Les Chroniques de l'Imaginaire

Le palais de l'amour (La Geste des Princes-Démons - 3) - Vance, Jack

Attel Malagate, celui qu'on nomme le prince des étoiles, et Kokor Hekkus, le maître de la terreur, sont désormais morts. Viole Falushe sera le suivant, c'est du moins la promesse que s'est fait à lui-même Kirth Gersen. De tous les Princes-Démons, Viole Falushe ne sera cependant pas le plus facile à éliminer : s'il est connu dans toute la galaxie pour ses crimes et ses goûts raffinés en matière de vice, rares sont ceux à connaître le visage de cet expert en déguisement aux personnalités multiples

Enfin ! La geste des princes-démons est rééditée en poche ! Pour les lecteurs qui ne connaissent pas encore cette formidable fresque de science-fantasy, disons pour faire simple quelle est sans doute l'oeuvre maîtresse de Vance, ce qui n'est pas peu dire, et sans doute aussi son plus célèbre écrit de science-fiction (les amateurs de fantasy pure connaîtront peut-être plus Le cycle de Lyonesse ou Cugel ). Les chroniques des précédents volumes seront rapidement disponibles sur les Chroniques de l'Imaginaire. Pour ceux qui souhaitent découvrir l'oeuvre selon l'ordre chronologique, je vous conseille d'attendre la chronique du Prince des Etoiles (le 1er volume), rédigée par mes soins, et de ne pas lire ce qui suit. Veuillez pardonner votre chroniqueur dévoué de commencer par le troisième volume, n'y voyez que pure contingence matérielle.

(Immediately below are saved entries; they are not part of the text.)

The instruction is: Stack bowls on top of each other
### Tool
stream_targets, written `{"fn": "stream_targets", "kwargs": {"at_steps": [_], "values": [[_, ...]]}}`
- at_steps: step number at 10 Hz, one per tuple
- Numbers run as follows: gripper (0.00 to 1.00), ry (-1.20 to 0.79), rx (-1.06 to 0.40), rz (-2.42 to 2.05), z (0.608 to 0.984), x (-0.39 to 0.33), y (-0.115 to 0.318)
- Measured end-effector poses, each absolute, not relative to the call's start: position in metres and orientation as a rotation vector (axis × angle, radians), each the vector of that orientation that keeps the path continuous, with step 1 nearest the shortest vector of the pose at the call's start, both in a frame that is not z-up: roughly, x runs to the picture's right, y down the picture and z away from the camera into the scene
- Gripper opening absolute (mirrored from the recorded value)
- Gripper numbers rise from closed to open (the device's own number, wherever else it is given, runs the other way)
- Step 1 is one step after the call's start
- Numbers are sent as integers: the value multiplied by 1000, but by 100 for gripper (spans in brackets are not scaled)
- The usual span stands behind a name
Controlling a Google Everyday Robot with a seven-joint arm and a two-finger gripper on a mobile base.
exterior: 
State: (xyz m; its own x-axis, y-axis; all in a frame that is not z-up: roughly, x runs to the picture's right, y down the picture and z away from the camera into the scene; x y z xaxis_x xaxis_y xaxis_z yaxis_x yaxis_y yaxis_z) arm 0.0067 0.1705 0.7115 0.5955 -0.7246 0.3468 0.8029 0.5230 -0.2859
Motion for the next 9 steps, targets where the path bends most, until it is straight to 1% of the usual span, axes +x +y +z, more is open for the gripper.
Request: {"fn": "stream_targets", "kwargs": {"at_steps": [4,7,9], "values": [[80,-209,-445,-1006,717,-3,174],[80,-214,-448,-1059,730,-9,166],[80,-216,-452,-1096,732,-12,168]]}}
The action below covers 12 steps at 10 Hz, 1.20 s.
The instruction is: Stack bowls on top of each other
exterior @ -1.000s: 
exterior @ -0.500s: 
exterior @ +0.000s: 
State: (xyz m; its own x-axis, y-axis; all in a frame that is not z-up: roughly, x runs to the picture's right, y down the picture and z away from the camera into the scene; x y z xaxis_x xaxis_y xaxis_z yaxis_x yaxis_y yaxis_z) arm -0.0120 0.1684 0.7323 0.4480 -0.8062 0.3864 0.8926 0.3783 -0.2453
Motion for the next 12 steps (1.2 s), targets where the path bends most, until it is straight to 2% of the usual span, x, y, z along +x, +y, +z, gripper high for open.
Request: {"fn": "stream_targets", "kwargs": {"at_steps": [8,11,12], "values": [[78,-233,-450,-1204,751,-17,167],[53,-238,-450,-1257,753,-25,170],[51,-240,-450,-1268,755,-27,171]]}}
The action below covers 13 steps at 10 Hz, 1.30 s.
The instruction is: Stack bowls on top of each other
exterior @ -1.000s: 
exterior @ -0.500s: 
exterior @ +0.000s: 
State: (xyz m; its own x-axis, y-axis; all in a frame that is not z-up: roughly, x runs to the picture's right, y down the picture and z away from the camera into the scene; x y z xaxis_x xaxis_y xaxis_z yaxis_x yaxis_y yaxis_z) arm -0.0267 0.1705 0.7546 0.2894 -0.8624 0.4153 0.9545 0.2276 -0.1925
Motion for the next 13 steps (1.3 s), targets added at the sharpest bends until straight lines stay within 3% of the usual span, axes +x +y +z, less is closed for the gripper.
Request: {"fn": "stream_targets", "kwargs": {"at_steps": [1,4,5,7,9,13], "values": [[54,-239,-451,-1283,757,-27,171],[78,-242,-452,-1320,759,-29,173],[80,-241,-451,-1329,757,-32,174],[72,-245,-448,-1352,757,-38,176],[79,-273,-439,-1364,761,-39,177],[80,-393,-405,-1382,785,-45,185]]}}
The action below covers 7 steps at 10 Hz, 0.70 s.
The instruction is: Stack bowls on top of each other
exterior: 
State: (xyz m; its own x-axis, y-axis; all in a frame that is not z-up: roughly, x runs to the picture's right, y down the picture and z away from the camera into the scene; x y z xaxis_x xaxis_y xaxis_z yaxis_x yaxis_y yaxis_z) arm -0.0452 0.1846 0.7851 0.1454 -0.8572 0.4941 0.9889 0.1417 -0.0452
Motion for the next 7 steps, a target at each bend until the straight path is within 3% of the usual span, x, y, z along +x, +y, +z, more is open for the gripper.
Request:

Le palais de l'amour est le roman central de La Geste des Princes-Démons, une sombre histoire de vengeance où l'action et la suspens sont les ingrédients majeurs. Non pas qu'il soit le meilleur à ce niveau, établir une hiérarchie entre différentes facettes de l'excellence serait dépourvu de sens mais parce que c'est peut-être là que se décident les choix les plus importants pour Kirth Gersen, parce que c'est à ce moment que sa quête de vengeance prend une tournure moins naïve. Kirth Gersen agit dorénavant en averti. Il connaît, d'une certaine manière, l'impasse à laquelle doit aboutir son serment. Il sait maintenant, même sil ne se l'avoue pas tout à fait, que l'assassinat des cinq Princes-Démons n'est pas une fin en soi, que son existence devra ensuite se poursuivre, bref, que le plus dur n'est pas d'accomplir une promesse, mais de lui survivre.

En dehors de cette spécificité, Le palais de l'amour répond à toutes les attentes des amoureux de la littérature vancienne. Nous avons là une ballade au double sens du terme : une promenade exotique aux quatre coins d'un univers baroque et contrasté ; un récit épique, une course poursuite à la recherche d'un méchant aussi insaisissable que l'éther. Kirth Gersen visite Sarkovy, la planète des maîtres-poisons. Il s'aventure dans la Cité des Esclaves, rencontre un artiste-poète décadent, enquête sur le mystérieux palais de l'amour où dit-on se pratique une curieuse version de l'amour courtois. Pour mettre la main sur son redoutable ennemi, il n'aura pas trop de sa fortune nouvellement acquise (voir La machine à tuer), de ses relations (parfois peu recommandables) et de cette formidable vivacité d'esprit qui le caractérise. Comme à son habitude, Vance parvient à nous captiver dès les premiers instants. Les évènements se succèdent, les rebondissements, plus inattendus les uns que les autres, s'enchaînent avec la plus grande cohérence selon un rythme de plus en plus effréné.

Bref, un roman comme on n'en fait plus, foisonnant, vivant, dynamique, exaltant.

P.S : un petit coup de gueule pour la couverture, indigne d'un roman de cette ampleur.